The linked essay makes perfect sense to me; and I'm certain the only reason it doesn't to you is indeed just the jargon. I don't think it's a particularly good analysis, ultimately, but for boring reasons that would make any essay weak, not because it's saying nothing. It's also not attempting to be a knock-down argument, not on account of its theoretical stance, but because it's a short blog post firing off some impressions in a perhaps unjustifiably confident tone, which of course Manly Man Rational Economists(tm) do all the time.

That said, my acquired intuition is that within [the cluster of people/ideaspace that the typical LessWrong reader would ugh-field as "pomo"], as within many other clusters, the lack of clarity in language does certainly covary with lack of clarity in actual thought.
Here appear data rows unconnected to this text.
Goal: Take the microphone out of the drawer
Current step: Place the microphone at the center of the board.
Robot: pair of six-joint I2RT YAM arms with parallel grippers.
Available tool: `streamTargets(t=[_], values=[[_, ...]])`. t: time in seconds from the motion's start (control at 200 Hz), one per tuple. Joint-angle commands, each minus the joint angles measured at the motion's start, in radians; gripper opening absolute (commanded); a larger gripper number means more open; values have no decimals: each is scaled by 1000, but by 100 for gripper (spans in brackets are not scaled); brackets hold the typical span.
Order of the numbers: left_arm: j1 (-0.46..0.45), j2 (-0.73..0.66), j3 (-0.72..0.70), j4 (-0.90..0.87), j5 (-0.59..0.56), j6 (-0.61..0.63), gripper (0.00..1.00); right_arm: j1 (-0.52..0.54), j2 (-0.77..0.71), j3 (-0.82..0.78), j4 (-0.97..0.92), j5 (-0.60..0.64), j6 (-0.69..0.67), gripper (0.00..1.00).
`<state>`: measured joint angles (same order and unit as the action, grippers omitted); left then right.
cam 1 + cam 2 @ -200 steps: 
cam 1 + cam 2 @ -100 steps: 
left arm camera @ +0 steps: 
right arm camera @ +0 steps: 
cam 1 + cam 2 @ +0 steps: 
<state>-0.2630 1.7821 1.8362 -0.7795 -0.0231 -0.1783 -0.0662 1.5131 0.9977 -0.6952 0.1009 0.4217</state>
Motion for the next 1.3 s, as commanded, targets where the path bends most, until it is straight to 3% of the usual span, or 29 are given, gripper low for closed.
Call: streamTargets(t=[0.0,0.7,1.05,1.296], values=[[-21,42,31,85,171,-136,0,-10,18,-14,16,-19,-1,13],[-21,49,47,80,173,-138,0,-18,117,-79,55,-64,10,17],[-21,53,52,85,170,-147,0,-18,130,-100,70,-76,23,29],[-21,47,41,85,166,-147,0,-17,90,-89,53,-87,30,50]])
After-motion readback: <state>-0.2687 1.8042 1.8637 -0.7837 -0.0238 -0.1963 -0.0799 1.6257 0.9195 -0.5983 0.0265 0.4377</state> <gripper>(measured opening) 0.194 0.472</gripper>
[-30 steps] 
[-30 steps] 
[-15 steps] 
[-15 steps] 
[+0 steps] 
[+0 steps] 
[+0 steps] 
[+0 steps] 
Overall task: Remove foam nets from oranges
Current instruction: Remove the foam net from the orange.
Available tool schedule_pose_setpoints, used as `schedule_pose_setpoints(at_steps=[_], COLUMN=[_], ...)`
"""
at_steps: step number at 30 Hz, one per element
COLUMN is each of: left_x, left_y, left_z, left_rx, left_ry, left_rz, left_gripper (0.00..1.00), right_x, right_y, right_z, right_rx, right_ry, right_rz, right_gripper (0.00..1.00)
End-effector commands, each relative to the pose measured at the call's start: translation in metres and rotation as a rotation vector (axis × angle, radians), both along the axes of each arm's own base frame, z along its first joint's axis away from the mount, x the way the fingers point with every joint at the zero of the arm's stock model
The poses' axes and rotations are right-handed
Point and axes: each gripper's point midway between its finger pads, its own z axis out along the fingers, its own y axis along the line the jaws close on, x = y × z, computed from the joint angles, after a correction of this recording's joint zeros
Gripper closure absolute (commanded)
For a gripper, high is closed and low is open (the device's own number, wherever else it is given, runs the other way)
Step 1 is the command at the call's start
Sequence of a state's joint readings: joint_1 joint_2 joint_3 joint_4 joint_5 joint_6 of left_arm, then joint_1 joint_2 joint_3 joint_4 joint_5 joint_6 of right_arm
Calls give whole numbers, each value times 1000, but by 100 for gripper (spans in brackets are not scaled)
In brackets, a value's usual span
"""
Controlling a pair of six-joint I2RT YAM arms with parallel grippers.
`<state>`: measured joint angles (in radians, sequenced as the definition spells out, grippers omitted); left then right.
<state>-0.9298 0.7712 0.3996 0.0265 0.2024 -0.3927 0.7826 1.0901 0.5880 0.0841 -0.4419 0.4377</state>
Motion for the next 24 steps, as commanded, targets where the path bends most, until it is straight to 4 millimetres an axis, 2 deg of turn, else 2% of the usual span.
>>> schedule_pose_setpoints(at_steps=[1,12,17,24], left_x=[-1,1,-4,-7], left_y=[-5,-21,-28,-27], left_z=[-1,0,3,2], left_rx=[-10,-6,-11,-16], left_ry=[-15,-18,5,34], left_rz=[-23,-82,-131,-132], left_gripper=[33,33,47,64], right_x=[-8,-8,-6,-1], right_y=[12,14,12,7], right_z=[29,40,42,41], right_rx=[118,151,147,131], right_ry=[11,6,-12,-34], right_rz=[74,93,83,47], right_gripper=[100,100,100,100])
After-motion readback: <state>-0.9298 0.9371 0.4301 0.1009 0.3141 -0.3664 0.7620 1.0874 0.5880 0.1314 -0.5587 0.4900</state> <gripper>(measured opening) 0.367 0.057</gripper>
But I can't really say how much my own tribal academic loyalties (or desire to believe that I can understand anything that means anything) have helped produce that sensation.

Comment author: AlanCrowe 25 April 2012 10:01:52PM 9 points [-]

If the linked essay make perfect sense to you, perhaps you can explain this sentence

In capitalism, all debts finally break free from the sovereign and become infinite by conjoining flows.

Comment author: Oligopsony 25 April 2012 10:50:12PM 2 points [-]

"Back in the day, in Hanson's farmer epoch, public morality was maintained in part by cultivating in people a sense of gratitude towards God/the universe/society/one's parents/the resident nepotist with a sword; that their existence entailed debts that in principle couldn't be repaid. Nowadays under liberalism we've in principle thrown that out but everybody's still linked in a web of very explicit debts, and the web doesn't in principle have a center."

(You might say that this is a massive oversimplification to the extent that it's true, and you'd be right, of course.)